- DATA BLOCK -
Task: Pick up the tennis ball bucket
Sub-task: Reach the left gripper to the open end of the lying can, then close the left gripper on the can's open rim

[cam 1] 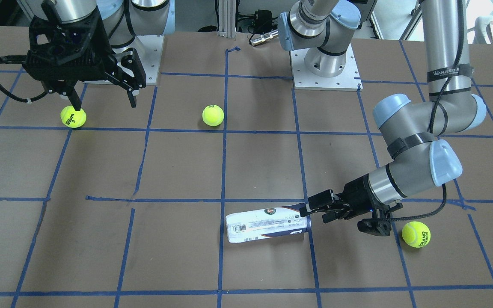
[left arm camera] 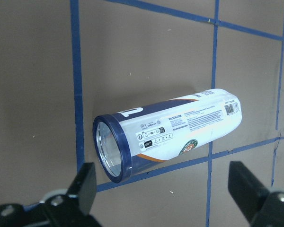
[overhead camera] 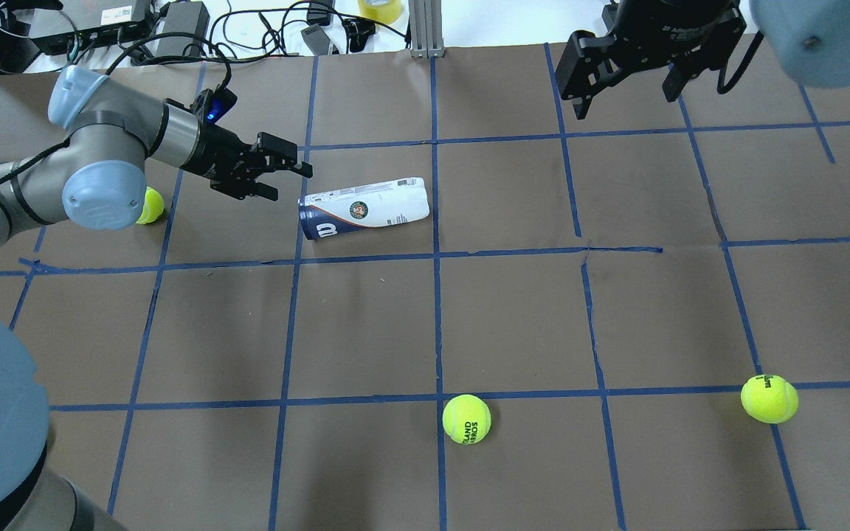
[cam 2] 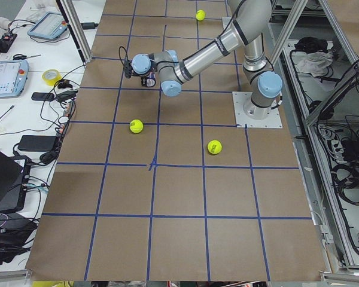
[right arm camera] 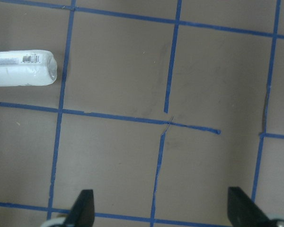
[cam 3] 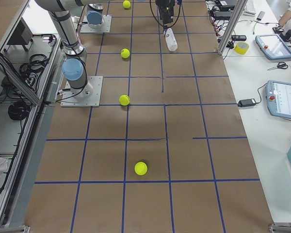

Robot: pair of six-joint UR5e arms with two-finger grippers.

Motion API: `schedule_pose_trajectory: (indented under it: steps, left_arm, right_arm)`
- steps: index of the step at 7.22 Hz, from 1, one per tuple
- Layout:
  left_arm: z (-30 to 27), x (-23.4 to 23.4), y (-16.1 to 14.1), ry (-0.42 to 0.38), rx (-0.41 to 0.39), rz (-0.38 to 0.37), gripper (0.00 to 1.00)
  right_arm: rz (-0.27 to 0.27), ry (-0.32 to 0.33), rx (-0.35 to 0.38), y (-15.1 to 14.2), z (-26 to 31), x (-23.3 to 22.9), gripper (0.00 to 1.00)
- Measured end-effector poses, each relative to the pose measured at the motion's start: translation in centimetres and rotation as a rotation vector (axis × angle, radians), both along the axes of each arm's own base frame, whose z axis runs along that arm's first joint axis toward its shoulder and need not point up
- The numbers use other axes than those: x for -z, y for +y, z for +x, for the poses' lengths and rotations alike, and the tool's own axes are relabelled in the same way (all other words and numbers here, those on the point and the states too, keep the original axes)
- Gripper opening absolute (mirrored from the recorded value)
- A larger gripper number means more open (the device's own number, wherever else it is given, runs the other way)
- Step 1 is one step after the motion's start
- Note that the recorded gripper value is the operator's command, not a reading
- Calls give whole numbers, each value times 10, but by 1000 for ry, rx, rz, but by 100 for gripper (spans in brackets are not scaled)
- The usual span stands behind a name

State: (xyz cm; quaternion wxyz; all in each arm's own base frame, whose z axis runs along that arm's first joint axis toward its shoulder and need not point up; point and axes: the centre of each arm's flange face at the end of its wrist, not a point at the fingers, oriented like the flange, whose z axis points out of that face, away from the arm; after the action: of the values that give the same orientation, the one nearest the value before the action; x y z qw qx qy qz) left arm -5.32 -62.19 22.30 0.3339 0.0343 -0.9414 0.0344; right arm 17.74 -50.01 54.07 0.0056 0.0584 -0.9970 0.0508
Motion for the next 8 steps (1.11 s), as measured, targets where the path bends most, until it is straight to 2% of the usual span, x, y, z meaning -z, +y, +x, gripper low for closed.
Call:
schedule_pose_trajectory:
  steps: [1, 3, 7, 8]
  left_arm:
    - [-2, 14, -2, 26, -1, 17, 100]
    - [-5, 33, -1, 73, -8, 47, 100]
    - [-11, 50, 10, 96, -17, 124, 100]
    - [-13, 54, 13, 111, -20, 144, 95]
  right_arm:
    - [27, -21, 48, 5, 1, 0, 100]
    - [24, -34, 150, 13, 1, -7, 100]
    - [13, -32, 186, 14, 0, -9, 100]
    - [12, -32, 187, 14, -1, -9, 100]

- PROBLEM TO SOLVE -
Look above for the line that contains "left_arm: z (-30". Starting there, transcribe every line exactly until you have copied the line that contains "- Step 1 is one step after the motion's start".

- YOUR RESPONSE -
  left_arm: z (-30 to 27), x (-23.4 to 23.4), y (-16.1 to 14.1), ry (-0.42 to 0.38), rx (-0.41 to 0.39), rz (-0.38 to 0.37), gripper (0.00 to 1.00)
  right_arm: rz (-0.27 to 0.27), ry (-0.32 to 0.33), rx (-0.35 to 0.38), y (-15.1 to 14.2), z (-26 to 31), x (-23.3 to 22.9), gripper (0.00 to 1.00)
- Measured end-effector poses, each relative to the pose measured at the motion's start: translation in centimetres and rotation as a rotation vector (axis × angle, radians), both along the axes of each arm's own base frame, whose z axis runs along that arm's first joint axis toward its shoulder and need not point up
- The numbers use other axes than those: x for -z, y for +y, z for +x, for the poses' lengths and rotations alike, and the tool's own axes are relabelled in the same way (all other words and numbers here, those on the point and the states too, keep the original axes)
- Gripper opening absolute (mirrored from the recorded value)
- A larger gripper number means more open (the device's own number, wherever else it is given, runs the other way)
- Step 1 is one step after the motion's start

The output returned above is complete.